His father was a tailor and his mother ran a dress boutique, it was here the young Talese learned his first journalistic skills:
“The shop was a kind of talk show that flowed around the engaging manner and well-timed questions of my mother; and as a boy not much taller than the counters behind which I used to pause and eavesdrop, I learned much that would be useful to me years later when I began interviewing people for articles and books.
I learned to listen with patience and care, and never to interrupt even when people were having great difficulty in explaining themselves, for during such halting and imprecise moments (as the listening skills of my patient mother taught me) people are very revealing - what they hesitate to talk about can tell much about them.”

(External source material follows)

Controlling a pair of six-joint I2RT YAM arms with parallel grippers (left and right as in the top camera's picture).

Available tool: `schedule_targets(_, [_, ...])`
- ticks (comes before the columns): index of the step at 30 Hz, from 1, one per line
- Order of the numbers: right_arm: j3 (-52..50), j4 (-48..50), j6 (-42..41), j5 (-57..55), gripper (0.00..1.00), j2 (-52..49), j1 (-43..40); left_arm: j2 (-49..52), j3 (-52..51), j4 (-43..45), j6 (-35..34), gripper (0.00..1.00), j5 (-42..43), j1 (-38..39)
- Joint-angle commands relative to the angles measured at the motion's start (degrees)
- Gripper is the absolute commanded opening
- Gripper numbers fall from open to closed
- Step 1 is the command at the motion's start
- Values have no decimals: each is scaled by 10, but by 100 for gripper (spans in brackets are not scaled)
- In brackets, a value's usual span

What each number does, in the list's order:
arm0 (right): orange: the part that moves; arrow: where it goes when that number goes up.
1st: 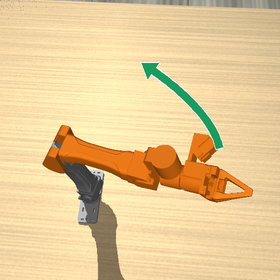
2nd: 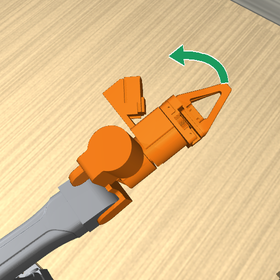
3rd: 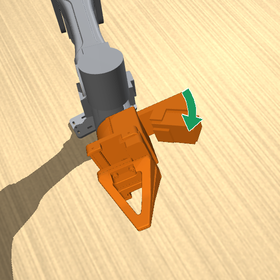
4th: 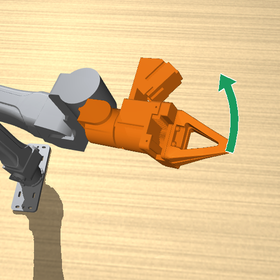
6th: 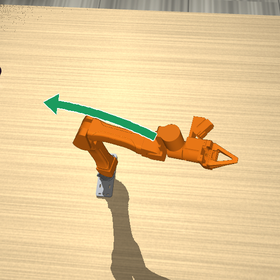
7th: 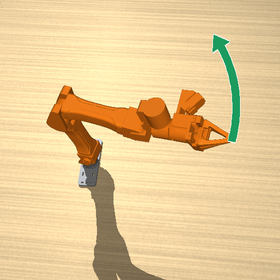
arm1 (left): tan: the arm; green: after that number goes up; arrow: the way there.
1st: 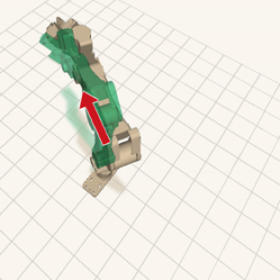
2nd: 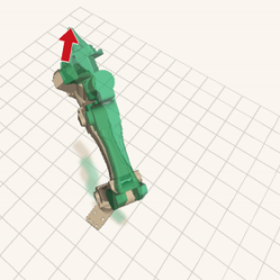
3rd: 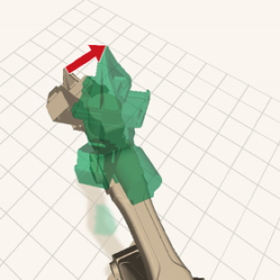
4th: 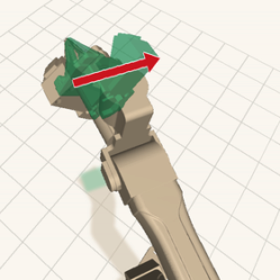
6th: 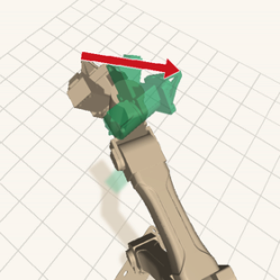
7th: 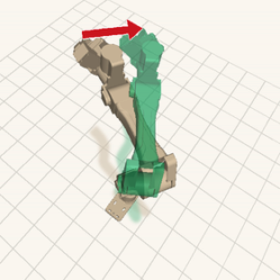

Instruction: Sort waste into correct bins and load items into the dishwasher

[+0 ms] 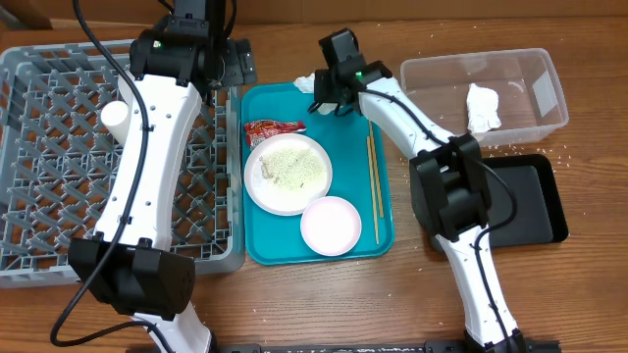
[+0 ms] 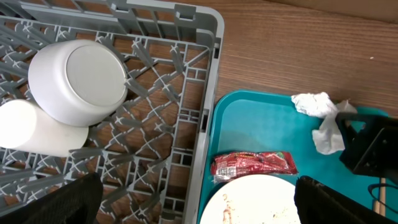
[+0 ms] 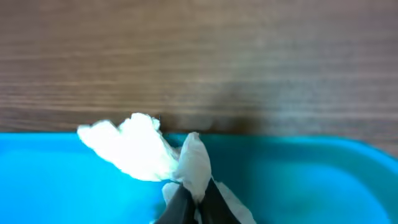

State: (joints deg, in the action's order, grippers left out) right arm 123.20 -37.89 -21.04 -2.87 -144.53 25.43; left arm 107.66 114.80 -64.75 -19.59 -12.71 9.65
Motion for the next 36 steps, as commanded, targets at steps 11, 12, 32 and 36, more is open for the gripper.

In his brilliant “Frank Sinatra has a cold” Talese created a portrait of the singer that captured his over-bearing “mood of sullen silence”, his capricious nature, which made him at times both cruel and aggressive; or kind and overly generous. Talese revealed the background of Sinatra, the only child from Hoboken, who was scarred at birth by forceps, considered a weakling, reared mainly by his grandmother, his father a Sicilian who boxed under the name of Marty O’Brien, his mother worked at a chocolate factory, was strict and ambitious, who originally wanted her son to become an aviation engineer.
“When she discovered Bing Crosby pictures hanging on his bedroom walls one evening, and learned that her son wished to become a singer too, she became infuriated and threw a shoe at him. Later, finding she could not talk him out of it - ‘he takes after me’ - she encouraged his singing.”
Unlike other members of the New Journalism group (Norman Mailer, Hunter S. Thompson), Talese didn’t put himself at the heart of his essays, rather he saw himself as a non-judgmental writer, who allowed each subject to speak for him / her self. Nowhere was this more true than in “The Loser”, his incredible profile of boxer Floyd Paterson, which included a shocking admission by the former World Champion:
“Now, walking slowly around the room, his black silk robe over his sweat clothes, Patterson said, ‘You must wonder what makes a man do things like this. Well, I wonder too. And the answer is, I don’t know…but I think that within me, within every human being, there is a certain weakness. It is a weakness that exposes itself more when you’re alone. And I have figured out that part of the reason I do the things I do, and cannot seem to conquer that one word - myself - is because…is because…I am a coward.’”
Non-judgmental, perhaps. But somewhere down the line, Talese makes the decision of what to keep and what to cut out, and by nuance and omission, he shapes our impressions, and gives the reader an intimacy mere facts could not supply.